The letter was signed (Captain) John Desmond, and there was a scrawl in the corner at the end: "It's for jolly little English kids like you that we're fighting, God bless you. Write to me again soon."

"English kids like us!"

They looked at each other. They had not mentioned their belligerent ancestry in their letter. They felt uncomfortable, and as if Captain Desmond were fighting for them, as it were, under false pretences. They also wondered why he should conclude they were kids.

They wrote to him again, explaining that they were not exactly what could be described as English, but on the other hand neither were they exactly what could be described as German. "We would be very glad indeed if we were really something," they added.

But after their letter had been gone only a few days they saw in the list of casualties in The Times that Captain John Desmond had been killed.

And then one day the real solution was revealed, and it was revealed to Uncle Arthur as he sat in his library on a wet Sunday morning considering his troubles in detail.
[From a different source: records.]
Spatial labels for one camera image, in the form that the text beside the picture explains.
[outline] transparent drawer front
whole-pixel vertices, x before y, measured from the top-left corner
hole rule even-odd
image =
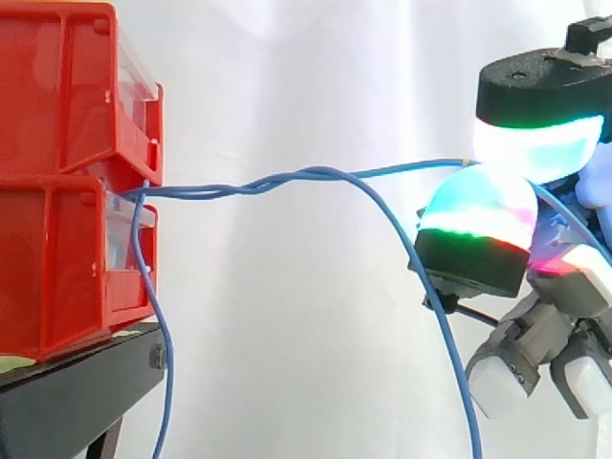
[[[116,194],[106,193],[106,269],[136,270],[130,253],[130,231],[135,204]],[[140,230],[154,228],[155,213],[143,208]]]
[[[120,32],[119,99],[125,114],[146,134],[146,104],[159,98],[158,87],[141,65],[132,46]]]

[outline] screw
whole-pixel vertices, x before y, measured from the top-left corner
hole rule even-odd
[[[165,347],[161,344],[156,344],[151,350],[151,367],[158,370],[165,370],[167,368]]]

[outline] black shelf
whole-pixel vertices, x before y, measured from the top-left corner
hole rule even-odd
[[[163,344],[157,323],[139,323],[98,347],[0,375],[0,458],[70,459],[99,444],[163,380]]]

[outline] white plastic part
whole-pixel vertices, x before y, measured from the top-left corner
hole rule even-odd
[[[612,143],[600,143],[579,173],[576,196],[586,208],[596,208],[603,237],[612,245]]]
[[[510,414],[528,399],[527,392],[499,357],[482,359],[471,369],[470,392],[489,419]]]
[[[612,386],[590,357],[580,357],[565,365],[567,384],[589,418],[612,409]]]
[[[536,220],[537,198],[527,181],[502,168],[478,164],[442,182],[419,228],[492,237],[527,251]]]
[[[591,159],[603,117],[595,116],[536,129],[497,127],[476,120],[474,155],[537,184],[562,179]]]
[[[600,251],[586,244],[578,244],[565,253],[561,260],[583,273],[608,305],[612,306],[612,266],[605,261]]]

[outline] white wall
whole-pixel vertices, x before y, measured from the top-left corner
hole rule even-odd
[[[562,42],[570,0],[118,0],[166,90],[165,181],[242,183],[310,164],[358,169],[470,154],[478,69]],[[373,182],[407,226],[440,174]],[[160,298],[177,381],[168,458],[469,457],[422,288],[379,212],[344,185],[160,203]],[[479,303],[501,316],[509,303]],[[467,359],[488,333],[453,318]],[[160,386],[120,459],[150,456]],[[595,457],[547,374],[488,459]]]
Like most great ideas it sprang full-fledged into being,—obvious, unquestionable, splendidly simple,—out of a trifle. For, chancing to raise his heavy and disgusted eyes to the bookshelves in front of him, they rested on one particular book, and on the back of this book stood out in big gilt letters the word


There were other words on its back, but this one alone stood out, and it had all the effect of a revelation.

There. That was it. Of course. That was the way out. Why the devil hadn't Alice thought of that? He knew some Americans; he didn't like them, but he knew them; and he would write to them, or Alice would write to them, and tell them the twins were coming. He would give the twins L200,—damn it, nobody could say that wasn't handsome, especially in war-time, and for a couple of girls who had no earthly sort of claim on him, whatever Alice might choose to think they had on her. Yet it was such a confounded mixed-up situation that he wasn't at all sure he wouldn't come under the Defence of the Realm Act, by giving them money, as aiding the enemy. Well, he would risk that. He would risk anything to be rid of them. Ship 'em off, that was the thing to do. They would fall on their feet right enough over there. America still swallowed Germans without making a face.

Uncle Arthur reflected for a moment with extreme disgust on the insensibility of the American palate. "Lost their chance, that's what they've done," he said to himself—for this was 1916, and America had not yet made her magnificent entry into the war—as he had already said to himself a hundred times. "Lost their chance of coming in on the side of civilization, and helping sweep the world up tidy of barbarism. Shoulder to shoulder with us, that's where they ought to have been. English-speaking races—duty to the world—" He then damned the Americans; but was suddenly interrupted by perceiving that if they had been shoulder to shoulder with him and England he wouldn't have been able to send them his wife's German nieces to take care of. There was, he conceded, that advantage resulting from their attitude. He could not, however, concede any others.

At luncheon he was very nearly gay. It was terrible to see Uncle Arthur very nearly gay, and both his wife and the twins were most uncomfortable. "I wonder what's the matter now," sighed Aunt Alice to herself, as she nervously crumbled her toast.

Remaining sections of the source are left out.